(RxWiki News) Parents can try to teach their kids safe habits, but when it comes down to it, teens will make their own decisions. The CDC has released new data on teens' potentially risky behaviors.
A new report released by the Centers for Disease Control and Prevention (CDC) measured a number of behaviors among high school students, including drinking, safety issues and topics tied to obesity.
The report found declines in tobacco smoking and physical fighting, but found that many teens were texting and driving and spending a lot of time being physically inactive.
"Games that get kids moving are a good way to add in more physical activity."
This report, led by Laura Kann, PhD, of CDC's Division of Adolescent and School Health, provided new 2013 data from the annual National Youth Risk Behavior Survey (YRBS).
The survey, conducted between September 2012 and December 2013, involved over 13,000 youth in grades 9 through 12 at schools across the country. Issues measured include use of tobacco, alcohol and other drugs, sexual behaviors and physical inactivity, among other risk-related topics.
"Results from the 2013 national YRBS indicated that many high school students are engaged in priority health-risk behaviors associated with the leading causes of death among persons aged 10–24 years in the United States," wrote Dr. Kann and team.
For example, the survey found that in the 30 days before taking the survey, 41.4 percent of the respondents reported having texted or e-mailed while driving. Additionally, 34.9 percent of the students reported drinking alcohol and 23.4 percent reported using marijuana in the 30 days prior to being surveyed.
In terms of sexual behaviors, the survey found that almost half of the high school students (46.8 percent) had ever had sexual intercourse, and that of the 34 percent who were considered currently sexually active, 59.1 percent had used a condom the last time they had sex. This condom use rate is a slight decline from the 63 percent measured in 2003.
In the 30 days before being surveyed, only 15.7 percent of the students reported smoking cigarettes — a number that met national goals of having a teen smoking rate below 16 percent.
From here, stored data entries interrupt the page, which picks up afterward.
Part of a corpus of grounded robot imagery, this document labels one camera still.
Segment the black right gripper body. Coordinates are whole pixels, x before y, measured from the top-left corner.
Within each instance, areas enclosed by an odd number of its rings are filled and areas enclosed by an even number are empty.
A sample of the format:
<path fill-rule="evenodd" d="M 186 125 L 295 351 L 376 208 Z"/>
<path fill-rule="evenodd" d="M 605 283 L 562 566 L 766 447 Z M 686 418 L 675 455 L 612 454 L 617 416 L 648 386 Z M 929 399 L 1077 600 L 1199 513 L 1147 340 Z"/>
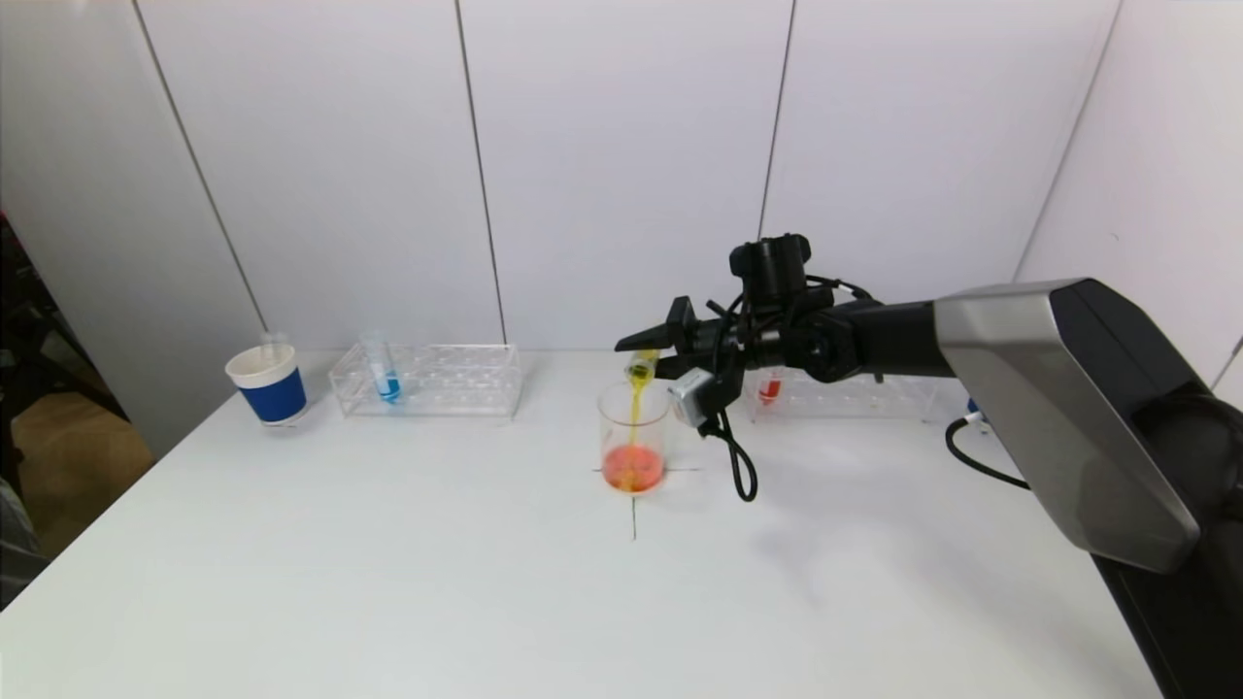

Progress was also seen in rates of physical fighting among high school students. In the latest survey, 25 percent of teens reported being in a physical fight at least once during the previous year, while that rate in 1991 was 42 percent.
Factors tied to obesity were also measured, and the researchers saw less progress in this arena.
Between 2003 and 2013, the percentage of high school students playing video games or using a computer for something that was not school for three or more hours nearly doubled from about 22 percent to 41.3 percent
Dr. Kann and team suggested that these findings could help form school policies and programs aimed to improve the health of US youth.
It is important to note that the teens surveyed only included young people who were attending school.
This study was published online June 12 in CDC's Morbidity and Mortality Weekly Report. No conflicts of interest were reported.